With that said, if anyone has been studying my stuff for awhile, I did a really cool talk at StomperNet four or five years ago. I did another one kind of similar at Dan Kennedy's event about two years ago, not so much talking about internet marketing but talking about the sales process and the psychology behind it. There's something that happened in our business today that was really exciting that re-reminded me of that.
If you guys saw that presentation, and if you go to YouTube I think, at least Google, if you type in “Russell Brunson StomperNet presentation,” you can hear the whole 90 minute presentation. I was talking about just all the different things that happened, the lifeline of your customer. Somebody comes to your website and what website do they come through to get to your website?
When they’re there, what do they see? What's the next step, and the next step? I talked about all the pieces that you need to have in place to maximize your customer value. One of the big things I talked about was the concept that if you've ever studied NLP before, neuro-linguistic programming, you learn about a topic called framing which is basically the frame that somebody enters a situation will have a huge determining factor on the response they have on the next site, the next page.

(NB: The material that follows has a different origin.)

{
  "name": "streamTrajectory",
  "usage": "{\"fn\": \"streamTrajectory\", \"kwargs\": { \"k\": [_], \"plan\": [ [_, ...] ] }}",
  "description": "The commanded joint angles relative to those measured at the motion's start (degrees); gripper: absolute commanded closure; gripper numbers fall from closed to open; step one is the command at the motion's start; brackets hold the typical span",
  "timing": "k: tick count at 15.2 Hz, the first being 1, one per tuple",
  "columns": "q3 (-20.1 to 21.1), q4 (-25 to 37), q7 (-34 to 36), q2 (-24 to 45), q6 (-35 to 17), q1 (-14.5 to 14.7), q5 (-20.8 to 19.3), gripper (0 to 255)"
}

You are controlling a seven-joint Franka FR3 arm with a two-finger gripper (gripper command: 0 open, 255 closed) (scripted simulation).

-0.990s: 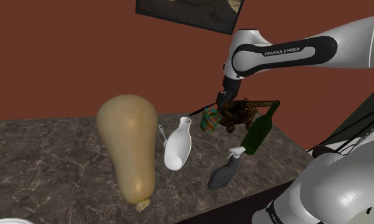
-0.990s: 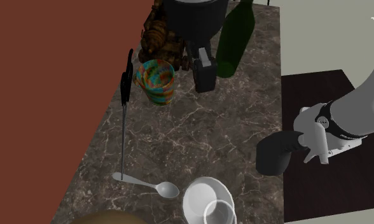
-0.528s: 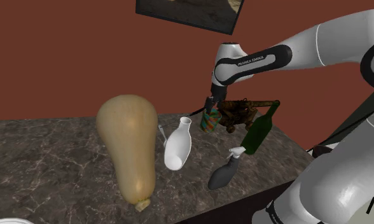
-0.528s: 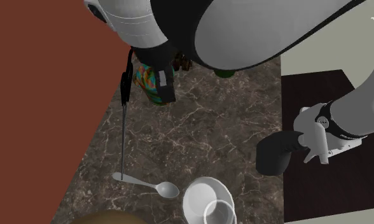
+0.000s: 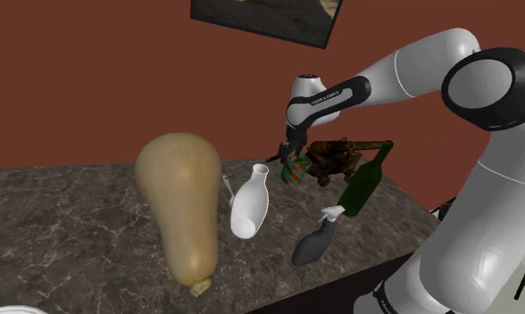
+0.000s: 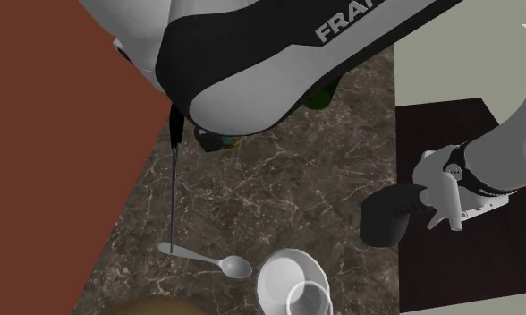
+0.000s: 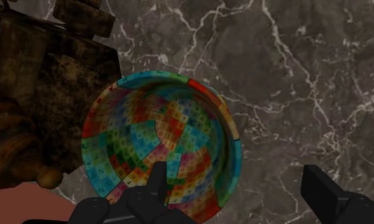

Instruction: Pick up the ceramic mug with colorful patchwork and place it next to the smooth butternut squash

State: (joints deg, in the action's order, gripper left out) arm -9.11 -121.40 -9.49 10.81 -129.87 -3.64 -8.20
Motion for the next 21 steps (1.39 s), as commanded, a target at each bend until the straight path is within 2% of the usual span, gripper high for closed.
{"fn": "streamTrajectory", "kwargs": {
  "k": [1, 4, 12, 13, 21],
  "plan": [
    [0.0, -0.4, 0.1, 1.1, -1.6, -0.1, 0.0, 0],
    [-0.1, -1.2, 0.0, 2.9, -4.1, -0.3, 0.1, 0],
    [-0.1, -1.2, 0.0, 2.9, -4.1, -0.3, 0.1, 0],
    [-0.1, -1.2, 0.0, 2.9, -4.1, -0.3, 0.1, 255],
    [-0.1, -1.2, 0.1, 2.9, -4.1, -0.3, 0.1, 255]
  ]
}}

For example, if I'm going to frame you to my friends, introduce you to my friend, I'll introduce you through a frame, “Hey, this is Joe. He's a really cool guy. I think you're going to like him.” The frame that I introduced you to my friend through, now he's going to think, “Oh yeah, Joe is a cool guy.” If I say, “Hey, this is Joe, he's a total jerk. He stole money from me. I want to introduce you to him,” that frame is going to be different and their whole experience with you is going to be different.
In fact, there's a really cool book. I can see the cover in my head but I can’t remember it right now, but in that book, they shared a case study of a teacher that was tested in a college classroom. They had a substitute teacher for the day. Before the substitute teacher came in, the principal or whatever came in and said, “Hey, we have a substitute teacher. Before I introduce him, I’d like you guys to read his bio really quick. Then I'm going to have him come in.”
They handed out the bio to all the students in the class, in a class of 900 people or so. The surveys were exactly the same of the bios except for each of them had one word different. Half of the bios said, “Mr. So-and-so is a very warm teacher,” and the other half said, “Mr. So-and-so is a very cold teacher.”
That was the only difference between the frame that these guys had to meet the teacher.